** Opening Data block block **

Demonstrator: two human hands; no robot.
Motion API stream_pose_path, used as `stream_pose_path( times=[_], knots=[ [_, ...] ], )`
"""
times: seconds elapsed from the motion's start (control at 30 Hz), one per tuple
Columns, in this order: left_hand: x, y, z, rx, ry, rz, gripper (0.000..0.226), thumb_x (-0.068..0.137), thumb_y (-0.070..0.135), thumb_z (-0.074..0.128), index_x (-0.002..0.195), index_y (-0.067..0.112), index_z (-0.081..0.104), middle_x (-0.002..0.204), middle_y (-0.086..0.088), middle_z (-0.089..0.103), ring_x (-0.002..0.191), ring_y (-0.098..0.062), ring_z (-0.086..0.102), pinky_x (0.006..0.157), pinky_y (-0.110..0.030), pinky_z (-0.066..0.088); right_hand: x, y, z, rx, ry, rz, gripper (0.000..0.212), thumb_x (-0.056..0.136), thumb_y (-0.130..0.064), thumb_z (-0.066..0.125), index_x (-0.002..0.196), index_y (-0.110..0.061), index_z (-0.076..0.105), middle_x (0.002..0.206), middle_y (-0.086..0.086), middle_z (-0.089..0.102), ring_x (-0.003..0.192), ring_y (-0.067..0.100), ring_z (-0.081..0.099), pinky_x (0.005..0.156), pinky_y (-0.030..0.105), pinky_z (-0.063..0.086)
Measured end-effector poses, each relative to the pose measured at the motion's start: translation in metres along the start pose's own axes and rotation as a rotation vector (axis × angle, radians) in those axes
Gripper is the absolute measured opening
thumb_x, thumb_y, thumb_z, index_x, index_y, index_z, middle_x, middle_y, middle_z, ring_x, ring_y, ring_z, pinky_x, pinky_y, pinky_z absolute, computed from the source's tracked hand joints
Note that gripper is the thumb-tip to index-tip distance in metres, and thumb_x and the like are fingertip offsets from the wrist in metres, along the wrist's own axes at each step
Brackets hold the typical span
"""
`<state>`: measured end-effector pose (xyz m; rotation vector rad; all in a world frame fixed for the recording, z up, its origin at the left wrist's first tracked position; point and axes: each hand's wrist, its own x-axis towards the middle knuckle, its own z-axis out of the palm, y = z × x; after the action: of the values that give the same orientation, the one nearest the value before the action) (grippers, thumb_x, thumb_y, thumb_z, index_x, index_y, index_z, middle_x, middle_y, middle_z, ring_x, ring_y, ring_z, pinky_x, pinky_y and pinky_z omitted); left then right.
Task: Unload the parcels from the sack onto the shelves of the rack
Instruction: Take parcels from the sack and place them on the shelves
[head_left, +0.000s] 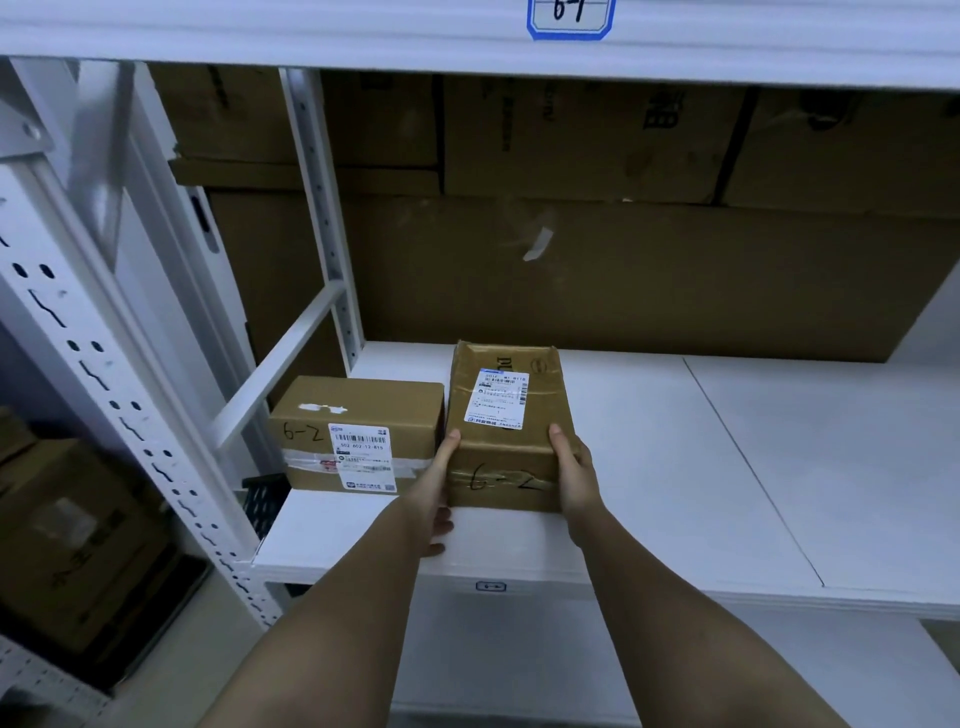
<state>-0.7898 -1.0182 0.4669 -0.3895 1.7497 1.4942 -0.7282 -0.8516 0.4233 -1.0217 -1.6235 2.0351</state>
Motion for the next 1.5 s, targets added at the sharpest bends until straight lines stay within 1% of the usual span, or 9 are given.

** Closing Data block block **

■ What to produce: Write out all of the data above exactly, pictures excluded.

■ Result:
Demonstrator: two human hands; no robot.
Motion API stream_pose_path, used as `stream_pose_path( times=[_], knots=[ [_, ...] ], )`
"""
times: seconds elapsed from the motion's start (control at 30 Hz), one per tuple
Columns, in this order: left_hand: x, y, z, rx, ry, rz, gripper (0.000..0.226), thumb_x (-0.068..0.137), thumb_y (-0.070..0.135), thumb_z (-0.074..0.128), index_x (-0.002..0.195), index_y (-0.067..0.112), index_z (-0.081..0.104), middle_x (-0.002..0.204), middle_y (-0.086..0.088), middle_z (-0.089..0.103), ring_x (-0.002..0.191), ring_y (-0.098..0.062), ring_z (-0.086..0.102), pinky_x (0.006..0.157), pinky_y (-0.110..0.030), pinky_z (-0.066..0.088); right_hand: x, y, z, rx, ry, rz, gripper (0.000..0.212), thumb_x (-0.056..0.136), thumb_y (-0.130..0.064), thumb_z (-0.066..0.125), index_x (-0.002..0.196), index_y (-0.110..0.061), index_z (-0.076..0.105), middle_x (0.002..0.206), middle_y (-0.086..0.086), middle_z (-0.089..0.102), ring_x (-0.003..0.192), ring_y (-0.067..0.100), ring_z (-0.081..0.099), pinky_x (0.005..0.156), pinky_y (-0.030..0.105), pinky_z (-0.063..0.086)
Measured end-effector poses, each relative to the pose measured at the motion's start: translation in metres along the start pose's own axes and rotation as a rotation vector (axis × angle, radians) in those axes
Gripper is the absolute measured opening
thumb_x, thumb_y, thumb_z, index_x, index_y, index_z, middle_x, middle_y, middle_z, ring_x, ring_y, ring_z, pinky_x, pinky_y, pinky_z absolute, computed from the source's tracked hand joints
Note that gripper is the thumb-tip to index-tip distance in metres, and thumb_x and the like are fingertip offsets from the wrist in metres, along the wrist's own axes at each step
Brackets hold the typical span
"""
`<state>`: measured end-effector pose (xyz m; rotation vector rad; all in a world frame fixed for the recording, z up, its origin at the left wrist's first tracked position; point and axes: each hand's wrist, its own x-axis towards the middle knuckle, its own z-axis out of the palm, y = z × x; after the action: of the values that give the same orientation, the one nearest the value before the action) (grippers, thumb_x, thumb_y, thumb_z, index_x, index_y, index_z, middle_x, middle_y, middle_z, ring_x, ring_y, ring_z, pinky_x, pinky_y and pinky_z omitted); left then right.
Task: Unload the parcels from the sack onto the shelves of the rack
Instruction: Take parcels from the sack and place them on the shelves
[head_left, +0.000s] 
<state>-0.7898 -1.0182 0.4669 -0.3895 1.7497 1.4942 -0.7282 -0.8516 0.4233 -1.0217 -1.6235 2.0351</state>
Motion for the next 1.5 s, targets added at the sharpest bends until straight lines stay within 1% of the usual span, or 9 are given.

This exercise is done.